Problem requirements
The reply should consist of one number, which is how many lines in the material below contain "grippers".

------------------------

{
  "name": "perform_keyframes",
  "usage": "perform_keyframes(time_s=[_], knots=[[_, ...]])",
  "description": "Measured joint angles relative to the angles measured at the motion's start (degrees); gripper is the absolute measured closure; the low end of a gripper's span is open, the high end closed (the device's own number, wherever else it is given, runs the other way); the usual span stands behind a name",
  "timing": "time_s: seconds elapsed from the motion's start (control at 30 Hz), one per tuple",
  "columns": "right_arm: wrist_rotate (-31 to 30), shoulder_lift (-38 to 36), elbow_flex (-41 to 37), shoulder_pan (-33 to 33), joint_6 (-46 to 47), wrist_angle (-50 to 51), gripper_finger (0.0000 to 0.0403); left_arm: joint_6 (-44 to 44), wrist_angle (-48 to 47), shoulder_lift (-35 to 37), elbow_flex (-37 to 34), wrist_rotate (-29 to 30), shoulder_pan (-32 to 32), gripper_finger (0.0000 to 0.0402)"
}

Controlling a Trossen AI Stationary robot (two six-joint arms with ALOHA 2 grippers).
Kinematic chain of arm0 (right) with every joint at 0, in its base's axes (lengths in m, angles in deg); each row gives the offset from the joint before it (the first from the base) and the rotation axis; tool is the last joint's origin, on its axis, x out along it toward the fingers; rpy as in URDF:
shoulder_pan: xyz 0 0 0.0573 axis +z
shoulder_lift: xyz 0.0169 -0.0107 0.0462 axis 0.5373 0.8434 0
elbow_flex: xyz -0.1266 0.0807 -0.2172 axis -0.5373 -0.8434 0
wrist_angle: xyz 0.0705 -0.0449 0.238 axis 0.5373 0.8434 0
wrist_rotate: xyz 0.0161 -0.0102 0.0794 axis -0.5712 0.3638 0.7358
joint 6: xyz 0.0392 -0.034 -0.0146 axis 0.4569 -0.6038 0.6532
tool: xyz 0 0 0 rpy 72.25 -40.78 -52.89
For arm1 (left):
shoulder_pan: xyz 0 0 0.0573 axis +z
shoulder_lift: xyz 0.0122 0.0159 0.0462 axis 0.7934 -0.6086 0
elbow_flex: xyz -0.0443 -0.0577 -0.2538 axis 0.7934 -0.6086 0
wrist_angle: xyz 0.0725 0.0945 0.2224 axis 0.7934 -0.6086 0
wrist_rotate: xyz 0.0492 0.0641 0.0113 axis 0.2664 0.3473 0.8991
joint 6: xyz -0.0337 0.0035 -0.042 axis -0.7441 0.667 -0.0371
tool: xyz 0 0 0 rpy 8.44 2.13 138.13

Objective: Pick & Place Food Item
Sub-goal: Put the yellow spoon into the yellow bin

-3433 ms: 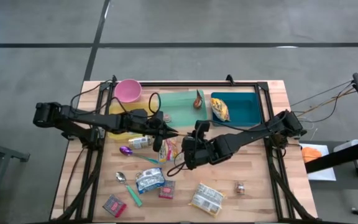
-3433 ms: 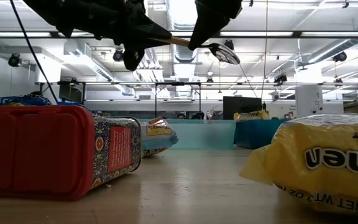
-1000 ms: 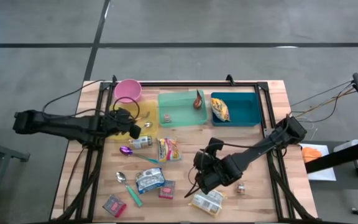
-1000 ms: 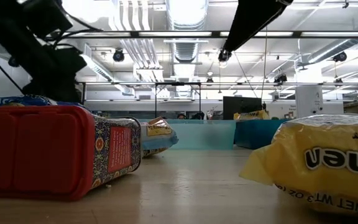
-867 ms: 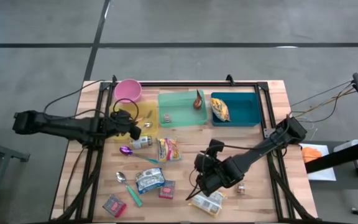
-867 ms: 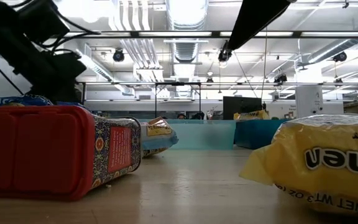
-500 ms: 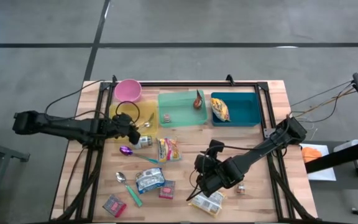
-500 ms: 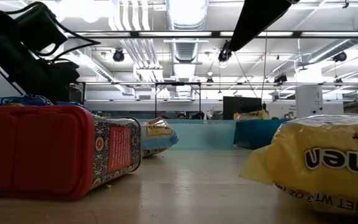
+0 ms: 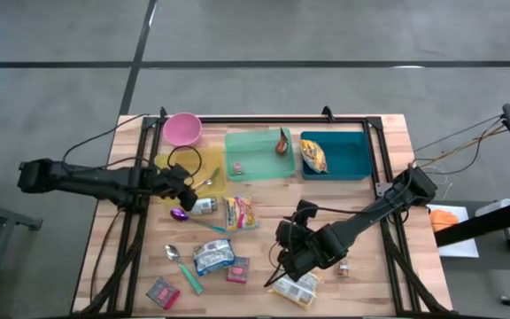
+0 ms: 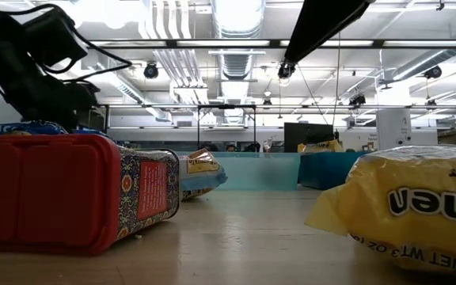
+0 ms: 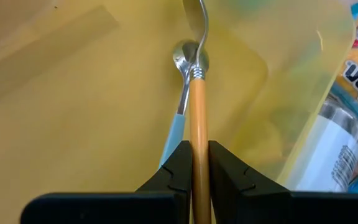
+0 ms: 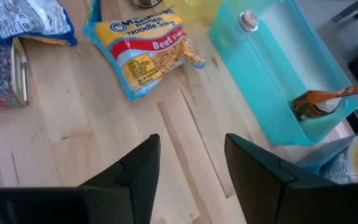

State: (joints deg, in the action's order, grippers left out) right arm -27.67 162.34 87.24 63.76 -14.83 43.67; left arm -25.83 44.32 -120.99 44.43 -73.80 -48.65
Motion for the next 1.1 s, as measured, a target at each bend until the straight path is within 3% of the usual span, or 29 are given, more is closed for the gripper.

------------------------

Task response
2